Я делал вид, что отстраненно разглядываю какие-то лежащие поблизости свитки; краем глаза я видел, что Цицерон по-прежнему следит за мной, не желая упустить ни одного моего жеста. Ораторы воображают, будто с помощью слов они могут повелевать всем и вся. Я изо всех сил старался придать своему лицу безразличное выражение.
— Мой отец, — начал я, но вынужден был сделать паузу, чтобы прокашляться. Я проклинал запинку, ведь она выглядела проявлением слабости. — Мой отец уже умер, почтеннейший Цицерон. Много лет назад.

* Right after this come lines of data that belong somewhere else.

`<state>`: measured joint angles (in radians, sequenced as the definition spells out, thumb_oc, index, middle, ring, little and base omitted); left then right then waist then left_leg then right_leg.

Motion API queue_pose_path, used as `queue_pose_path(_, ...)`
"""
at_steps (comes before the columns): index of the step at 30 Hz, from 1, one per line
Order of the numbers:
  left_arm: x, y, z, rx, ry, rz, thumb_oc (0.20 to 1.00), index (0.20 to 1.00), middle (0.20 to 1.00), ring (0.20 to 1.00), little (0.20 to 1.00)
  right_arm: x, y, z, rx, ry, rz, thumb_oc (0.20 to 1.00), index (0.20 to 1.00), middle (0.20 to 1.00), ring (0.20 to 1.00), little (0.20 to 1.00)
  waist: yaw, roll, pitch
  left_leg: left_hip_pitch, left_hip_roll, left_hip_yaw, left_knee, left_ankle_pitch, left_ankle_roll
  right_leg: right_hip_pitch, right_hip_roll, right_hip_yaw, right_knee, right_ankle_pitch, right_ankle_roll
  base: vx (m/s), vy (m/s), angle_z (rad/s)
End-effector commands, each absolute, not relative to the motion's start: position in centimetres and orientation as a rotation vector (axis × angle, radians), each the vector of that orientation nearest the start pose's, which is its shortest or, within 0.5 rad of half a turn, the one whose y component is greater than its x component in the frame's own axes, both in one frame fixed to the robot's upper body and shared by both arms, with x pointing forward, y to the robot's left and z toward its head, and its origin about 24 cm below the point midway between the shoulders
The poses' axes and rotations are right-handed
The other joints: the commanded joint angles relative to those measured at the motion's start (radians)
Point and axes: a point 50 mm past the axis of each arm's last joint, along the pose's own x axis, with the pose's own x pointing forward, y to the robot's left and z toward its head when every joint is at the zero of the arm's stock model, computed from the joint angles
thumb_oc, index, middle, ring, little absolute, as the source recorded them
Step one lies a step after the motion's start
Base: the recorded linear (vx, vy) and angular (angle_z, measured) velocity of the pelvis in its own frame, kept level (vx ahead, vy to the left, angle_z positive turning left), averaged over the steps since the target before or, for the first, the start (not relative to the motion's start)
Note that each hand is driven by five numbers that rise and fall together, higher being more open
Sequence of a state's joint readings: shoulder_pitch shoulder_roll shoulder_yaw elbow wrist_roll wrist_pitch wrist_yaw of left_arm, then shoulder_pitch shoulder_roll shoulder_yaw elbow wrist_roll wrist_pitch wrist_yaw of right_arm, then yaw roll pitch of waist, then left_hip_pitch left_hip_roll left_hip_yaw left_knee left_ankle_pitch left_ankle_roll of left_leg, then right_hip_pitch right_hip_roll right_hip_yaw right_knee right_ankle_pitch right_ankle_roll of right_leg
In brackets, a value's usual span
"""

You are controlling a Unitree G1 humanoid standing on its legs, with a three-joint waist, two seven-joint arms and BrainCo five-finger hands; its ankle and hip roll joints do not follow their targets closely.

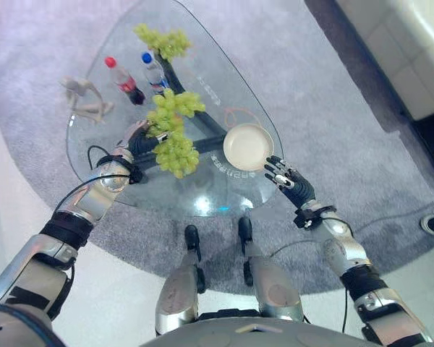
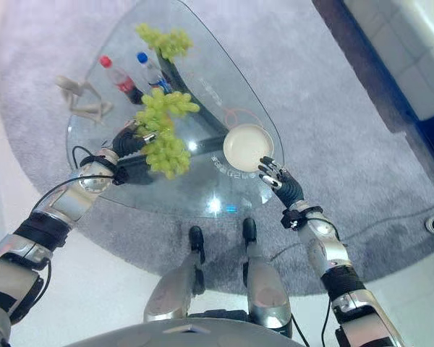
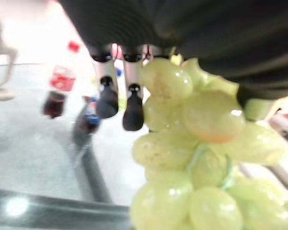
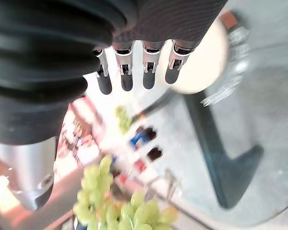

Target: Pick up fruits into the plate

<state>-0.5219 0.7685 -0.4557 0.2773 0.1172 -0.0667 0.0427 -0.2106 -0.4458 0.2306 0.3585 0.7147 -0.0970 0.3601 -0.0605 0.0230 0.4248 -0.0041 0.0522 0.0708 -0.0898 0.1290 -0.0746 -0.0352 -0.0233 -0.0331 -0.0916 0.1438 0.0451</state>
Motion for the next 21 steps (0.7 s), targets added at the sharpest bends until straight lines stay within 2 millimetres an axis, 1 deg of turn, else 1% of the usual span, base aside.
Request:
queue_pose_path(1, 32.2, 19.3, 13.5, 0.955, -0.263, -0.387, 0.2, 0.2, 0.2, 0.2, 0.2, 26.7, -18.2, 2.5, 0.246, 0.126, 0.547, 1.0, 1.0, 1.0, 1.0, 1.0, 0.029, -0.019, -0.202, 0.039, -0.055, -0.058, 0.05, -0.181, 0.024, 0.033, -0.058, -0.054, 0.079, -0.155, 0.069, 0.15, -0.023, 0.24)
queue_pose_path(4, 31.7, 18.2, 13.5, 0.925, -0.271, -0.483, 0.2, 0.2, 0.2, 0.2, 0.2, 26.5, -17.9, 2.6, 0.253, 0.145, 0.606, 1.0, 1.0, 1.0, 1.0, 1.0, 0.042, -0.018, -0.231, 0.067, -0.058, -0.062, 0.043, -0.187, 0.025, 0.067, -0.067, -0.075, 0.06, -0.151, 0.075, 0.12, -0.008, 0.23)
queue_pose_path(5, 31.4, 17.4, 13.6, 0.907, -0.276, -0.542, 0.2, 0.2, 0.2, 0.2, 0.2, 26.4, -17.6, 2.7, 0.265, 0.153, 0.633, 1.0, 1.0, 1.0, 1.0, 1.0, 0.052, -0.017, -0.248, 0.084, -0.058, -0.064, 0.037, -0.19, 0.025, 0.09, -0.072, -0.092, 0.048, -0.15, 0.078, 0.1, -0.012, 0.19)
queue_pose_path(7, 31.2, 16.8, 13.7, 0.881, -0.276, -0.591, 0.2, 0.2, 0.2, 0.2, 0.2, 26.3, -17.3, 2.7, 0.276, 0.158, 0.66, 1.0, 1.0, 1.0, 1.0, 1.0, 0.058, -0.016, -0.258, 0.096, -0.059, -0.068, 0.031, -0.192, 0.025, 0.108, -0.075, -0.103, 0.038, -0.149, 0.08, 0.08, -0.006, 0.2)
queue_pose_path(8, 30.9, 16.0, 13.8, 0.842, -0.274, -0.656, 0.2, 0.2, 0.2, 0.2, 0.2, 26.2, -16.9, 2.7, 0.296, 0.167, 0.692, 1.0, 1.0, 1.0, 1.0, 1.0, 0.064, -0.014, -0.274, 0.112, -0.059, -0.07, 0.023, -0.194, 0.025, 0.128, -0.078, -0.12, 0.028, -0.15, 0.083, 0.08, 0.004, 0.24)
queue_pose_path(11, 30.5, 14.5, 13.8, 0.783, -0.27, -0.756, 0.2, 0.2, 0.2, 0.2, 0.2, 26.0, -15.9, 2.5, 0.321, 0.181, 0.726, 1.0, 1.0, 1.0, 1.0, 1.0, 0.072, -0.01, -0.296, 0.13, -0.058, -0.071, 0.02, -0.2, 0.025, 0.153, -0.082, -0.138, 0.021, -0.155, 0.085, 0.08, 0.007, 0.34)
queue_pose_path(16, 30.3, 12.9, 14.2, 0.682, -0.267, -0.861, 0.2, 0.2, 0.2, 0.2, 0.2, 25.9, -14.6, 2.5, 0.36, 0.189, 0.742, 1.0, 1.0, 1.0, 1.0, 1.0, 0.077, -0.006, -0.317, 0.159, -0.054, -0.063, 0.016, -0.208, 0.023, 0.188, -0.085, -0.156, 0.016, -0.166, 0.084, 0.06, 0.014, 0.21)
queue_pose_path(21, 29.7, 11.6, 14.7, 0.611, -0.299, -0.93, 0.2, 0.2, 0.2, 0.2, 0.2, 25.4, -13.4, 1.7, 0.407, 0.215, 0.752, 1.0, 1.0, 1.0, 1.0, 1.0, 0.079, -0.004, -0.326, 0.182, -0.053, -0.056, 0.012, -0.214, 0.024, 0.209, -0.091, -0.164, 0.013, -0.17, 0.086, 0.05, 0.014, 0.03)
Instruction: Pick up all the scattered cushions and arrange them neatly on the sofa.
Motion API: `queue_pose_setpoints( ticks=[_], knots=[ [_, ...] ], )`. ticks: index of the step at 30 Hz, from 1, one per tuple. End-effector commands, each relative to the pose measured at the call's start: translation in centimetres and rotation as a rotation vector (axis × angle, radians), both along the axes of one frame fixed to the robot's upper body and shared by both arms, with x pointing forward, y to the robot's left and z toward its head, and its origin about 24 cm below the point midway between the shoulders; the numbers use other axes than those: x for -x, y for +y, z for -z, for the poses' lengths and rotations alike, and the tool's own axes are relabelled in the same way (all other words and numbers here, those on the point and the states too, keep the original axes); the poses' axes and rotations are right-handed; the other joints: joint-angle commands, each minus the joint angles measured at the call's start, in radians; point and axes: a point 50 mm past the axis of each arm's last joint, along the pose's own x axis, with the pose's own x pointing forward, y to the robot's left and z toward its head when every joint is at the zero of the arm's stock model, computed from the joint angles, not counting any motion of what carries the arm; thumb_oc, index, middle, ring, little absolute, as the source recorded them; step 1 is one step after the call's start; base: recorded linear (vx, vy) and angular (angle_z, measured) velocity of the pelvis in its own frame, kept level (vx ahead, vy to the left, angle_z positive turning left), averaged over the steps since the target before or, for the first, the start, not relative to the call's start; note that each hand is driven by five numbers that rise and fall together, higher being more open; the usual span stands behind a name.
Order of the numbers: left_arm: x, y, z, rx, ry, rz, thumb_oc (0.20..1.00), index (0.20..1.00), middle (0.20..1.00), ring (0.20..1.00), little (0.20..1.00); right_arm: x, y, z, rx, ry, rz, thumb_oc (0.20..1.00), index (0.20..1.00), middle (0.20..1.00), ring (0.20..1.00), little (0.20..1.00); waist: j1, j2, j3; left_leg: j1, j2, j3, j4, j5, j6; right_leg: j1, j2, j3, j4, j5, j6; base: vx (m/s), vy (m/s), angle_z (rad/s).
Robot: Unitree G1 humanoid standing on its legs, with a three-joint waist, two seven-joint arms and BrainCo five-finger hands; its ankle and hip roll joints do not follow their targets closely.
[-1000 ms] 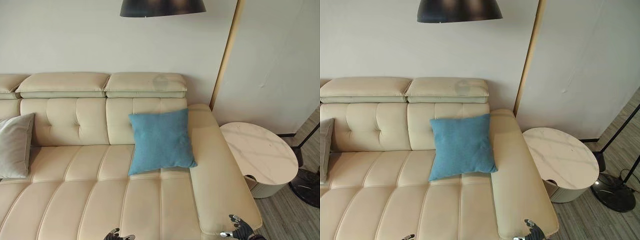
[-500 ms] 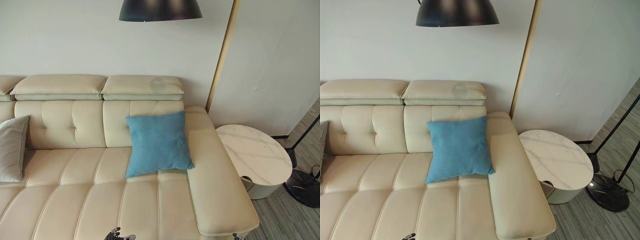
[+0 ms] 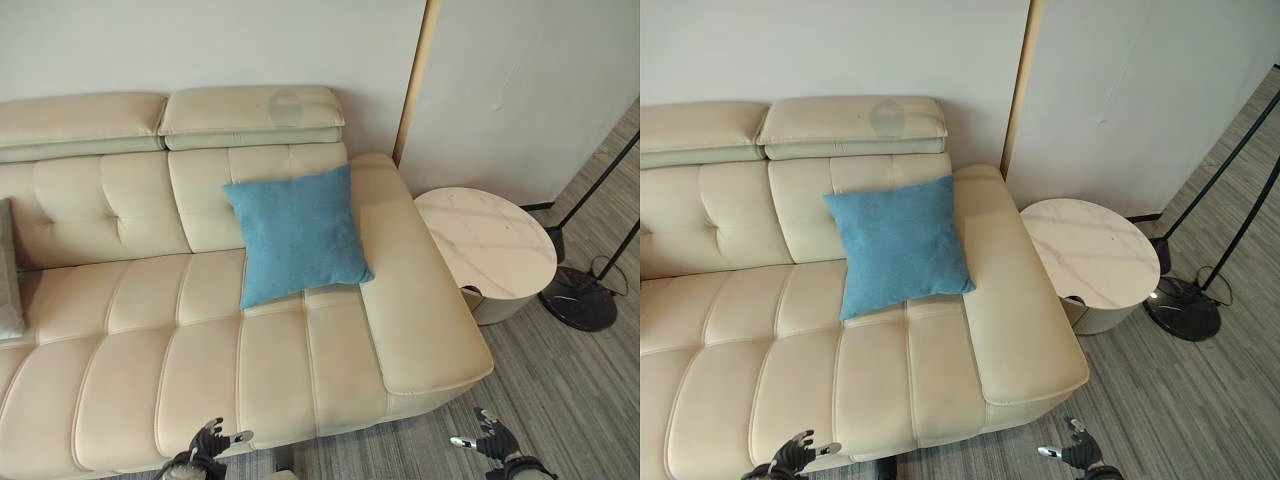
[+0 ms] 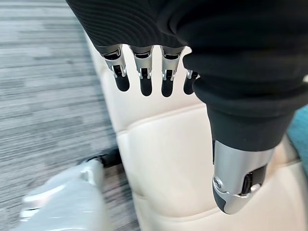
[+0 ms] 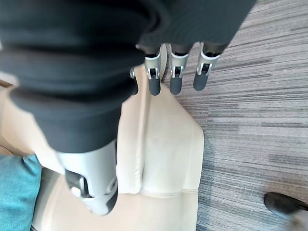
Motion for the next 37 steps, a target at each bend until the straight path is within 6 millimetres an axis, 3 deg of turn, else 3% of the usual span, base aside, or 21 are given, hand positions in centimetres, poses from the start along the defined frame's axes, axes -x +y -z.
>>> queue_pose_setpoints(
  ticks=[1,7,9,11,13,14,15,16,18,21,29,37],
  knots=[
    [-1.9,1.2,-1.0,-0.045,-0.078,-0.019,1.0,1.0,1.0,1.0,1.0,-1.2,-0.5,-0.9,0.011,-0.062,0.003,1.0,1.0,1.0,1.0,1.0,0.002,-0.051,-0.022,-0.003,-0.087,0.024,-0.007,-0.054,-0.024,0.068,0.004,-0.024,-0.06,-0.045,-0.012,-0.28,-0.256,0.04],
    [-4.5,0.8,-1.8,-0.048,-0.143,-0.006,1.0,1.0,1.0,1.0,1.0,-3.3,-0.3,-2.0,0.008,-0.115,-0.035,1.0,1.0,1.0,1.0,1.0,-0.011,-0.045,0.027,-0.05,-0.021,0.051,-0.007,-0.07,-0.074,0.053,0.031,-0.035,-0.112,0.022,-0.058,-0.33,-0.22,0.1],
    [-5.1,0.7,-2.0,-0.044,-0.157,0.002,1.0,1.0,1.0,1.0,1.0,-3.8,-0.4,-2.2,0.015,-0.125,-0.041,1.0,1.0,1.0,1.0,1.0,-0.009,-0.052,0.035,-0.027,-0.046,0.019,0.015,-0.089,-0.062,0.025,0.02,-0.024,-0.105,0.044,-0.074,-0.25,-0.07,0.17],
    [-4.9,0.3,-1.9,-0.028,-0.151,0.017,1.0,1.0,1.0,1.0,1.0,-4.0,-0.3,-2.3,0.012,-0.128,-0.048,1.0,1.0,1.0,1.0,1.0,-0.019,-0.071,0.031,0.01,-0.088,-0.002,0.147,-0.175,-0.039,0.0,-0.011,-0.031,-0.116,0.087,-0.083,-0.28,-0.059,0.09],
    [-4.4,0.2,-1.7,-0.024,-0.14,0.019,1.0,1.0,1.0,1.0,1.0,-3.8,-0.3,-2.3,0.012,-0.123,-0.051,1.0,1.0,1.0,1.0,1.0,-0.024,-0.069,0.022,0.025,-0.097,-0.012,0.149,-0.176,-0.036,-0.004,-0.013,-0.039,-0.122,0.09,-0.082,-0.14,-0.04,0.2],
    [-3.3,-0.1,-1.2,-0.017,-0.112,0.001,1.0,1.0,1.0,1.0,1.0,-3.3,-0.3,-2.0,-0.004,-0.116,-0.036,1.0,1.0,1.0,1.0,1.0,-0.034,-0.091,-0.008,0.101,-0.166,-0.043,0.253,-0.306,-0.003,-0.013,-0.041,-0.058,-0.146,0.108,-0.075,-0.1,-0.064,0.3],
    [-3.3,-0.1,-1.2,-0.016,-0.111,0.001,1.0,1.0,1.0,1.0,1.0,-3.3,-0.3,-2.0,-0.004,-0.116,-0.037,1.0,1.0,1.0,1.0,1.0,-0.034,-0.09,-0.006,0.103,-0.165,-0.044,0.256,-0.308,-0.003,-0.01,-0.04,-0.059,-0.146,0.108,-0.075,-0.14,-0.073,0.4],
    [-3.1,-0.2,-1.1,-0.014,-0.105,-0.002,1.0,1.0,1.0,1.0,1.0,-3.2,-0.3,-2.0,-0.009,-0.116,-0.033,1.0,1.0,1.0,1.0,1.0,-0.038,-0.095,-0.011,0.124,-0.182,-0.042,0.284,-0.346,0.007,-0.012,-0.045,-0.065,-0.146,0.112,-0.073,-0.08,0.019,0.59],
    [-2.3,-0.3,-0.7,-0.011,-0.078,-0.006,1.0,1.0,1.0,1.0,1.0,-2.6,-0.2,-1.7,-0.018,-0.104,-0.025,1.0,1.0,1.0,1.0,1.0,-0.051,-0.078,-0.025,0.203,-0.18,-0.013,0.203,-0.35,0.014,-0.014,-0.03,-0.077,-0.146,0.104,-0.061,-0.06,0.042,0.48],
    [-1.9,-0.8,-0.4,-0.006,-0.065,0.001,1.0,1.0,1.0,1.0,1.0,-2.1,0.1,-1.3,-0.021,-0.089,-0.021,1.0,1.0,1.0,1.0,1.0,-0.061,-0.048,-0.048,0.259,-0.157,0.003,0.003,-0.267,0.015,-0.026,-0.007,-0.097,-0.146,0.105,-0.056,-0.03,0.069,0.31],
    [-2.2,-0.9,-0.5,0.0,-0.084,0.019,1.0,1.0,1.0,1.0,1.0,-1.6,1.3,-0.5,-0.043,-0.065,-0.035,1.0,1.0,1.0,1.0,1.0,-0.06,-0.044,-0.068,0.244,-0.14,0.009,-0.007,-0.253,0.007,-0.042,-0.009,-0.117,-0.146,0.12,-0.044,-0.03,0.065,0.01],
    [-1.6,-1.3,-0.2,0.006,-0.067,0.033,1.0,1.0,1.0,1.0,1.0,-1.5,2.2,0.1,-0.06,-0.045,-0.037,1.0,1.0,1.0,1.0,1.0,-0.057,-0.054,-0.079,0.232,-0.151,0.009,-0.007,-0.251,0.025,-0.049,-0.023,-0.12,-0.146,0.131,-0.029,-0.01,0.046,-0.04]
  ],
)
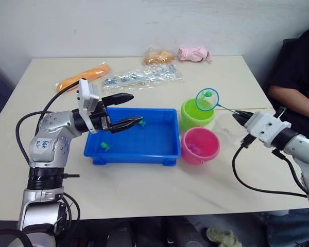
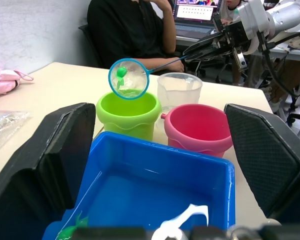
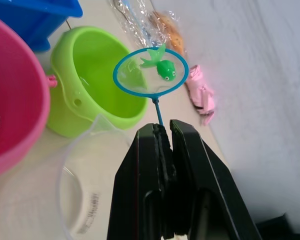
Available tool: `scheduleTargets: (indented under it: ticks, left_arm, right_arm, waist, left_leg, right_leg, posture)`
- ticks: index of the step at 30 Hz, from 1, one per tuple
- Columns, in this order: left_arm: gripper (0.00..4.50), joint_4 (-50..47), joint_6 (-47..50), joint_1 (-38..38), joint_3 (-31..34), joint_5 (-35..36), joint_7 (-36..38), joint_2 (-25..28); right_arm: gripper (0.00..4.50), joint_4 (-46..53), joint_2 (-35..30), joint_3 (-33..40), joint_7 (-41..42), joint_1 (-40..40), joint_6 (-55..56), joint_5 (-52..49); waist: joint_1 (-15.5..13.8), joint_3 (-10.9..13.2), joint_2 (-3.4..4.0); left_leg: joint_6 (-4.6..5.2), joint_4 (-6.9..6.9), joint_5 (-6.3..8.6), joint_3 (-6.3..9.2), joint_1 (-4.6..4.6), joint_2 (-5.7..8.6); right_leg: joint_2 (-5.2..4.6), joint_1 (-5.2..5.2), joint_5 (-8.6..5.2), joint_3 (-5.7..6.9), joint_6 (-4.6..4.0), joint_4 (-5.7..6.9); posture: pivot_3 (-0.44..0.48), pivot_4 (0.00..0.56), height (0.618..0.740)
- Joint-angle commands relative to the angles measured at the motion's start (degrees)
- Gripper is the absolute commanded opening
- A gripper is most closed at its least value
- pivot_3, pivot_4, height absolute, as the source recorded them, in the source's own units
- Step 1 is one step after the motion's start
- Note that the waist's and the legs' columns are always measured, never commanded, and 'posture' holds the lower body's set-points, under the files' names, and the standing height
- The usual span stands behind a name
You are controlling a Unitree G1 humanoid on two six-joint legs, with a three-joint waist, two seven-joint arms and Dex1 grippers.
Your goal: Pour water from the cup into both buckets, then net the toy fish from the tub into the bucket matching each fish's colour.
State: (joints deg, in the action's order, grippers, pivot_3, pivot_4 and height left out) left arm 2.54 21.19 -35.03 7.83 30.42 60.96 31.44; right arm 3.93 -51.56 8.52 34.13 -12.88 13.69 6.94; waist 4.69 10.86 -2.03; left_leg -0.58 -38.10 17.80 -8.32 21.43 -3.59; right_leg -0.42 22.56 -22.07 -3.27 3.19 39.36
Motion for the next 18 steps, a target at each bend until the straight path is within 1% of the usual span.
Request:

Озорство в его глазах погасло. Он нахмурился.
— Прошу прощения, — промолвил он невозмутимо, слегка склонив голову. — Я не хотел тебя обидеть.
— Я не обиделся.
— Хорошо. — В глазах его снова появился озорной огонек. — Тогда ты не огорчишься, если я снова задам тот же вопрос, разумеется, как вопрос чисто гипотетический. Итак, предположи, только предположи, что у тебя есть отец, от которого ты желаешь избавиться. Как бы ты поступил?
Я пожал плечами:
— Сколько старику лет?
— Шестьдесят, может быть, шестьдесят пять.
— А сколько мне — говоря гипотетически?
— Около сорока.
— Время, — сказал я. — Любой недуг излечит время. Излечит не хуже любого лекарства.
Цицерон кивнул.
— Ты имеешь в виду, что будешь просто ждать. Не беспокойся. Расслабься. Пусть природа возьмет свое. Да, это, пожалуй, самый простой способ. И может быть, хотя и не обязательно, самый безопасный. Конечно, так поступает большинство людей, когда они сталкиваются с человеком, чье существование для них невыносимо, особенно если этот человек старше или слабее их, особенно если по чистой случайности это — член семьи. Тем более, если это — их отец. Смирись с неудобством и терпи. Пусть все решит время. В конце концов, никто не вечен, а молодые обычно живут дольше своих стариков.
Цицерон замолчал. Желтая кисея слегка вздымалась и опадала, точно весь дом дышал. Комнату затопил зной.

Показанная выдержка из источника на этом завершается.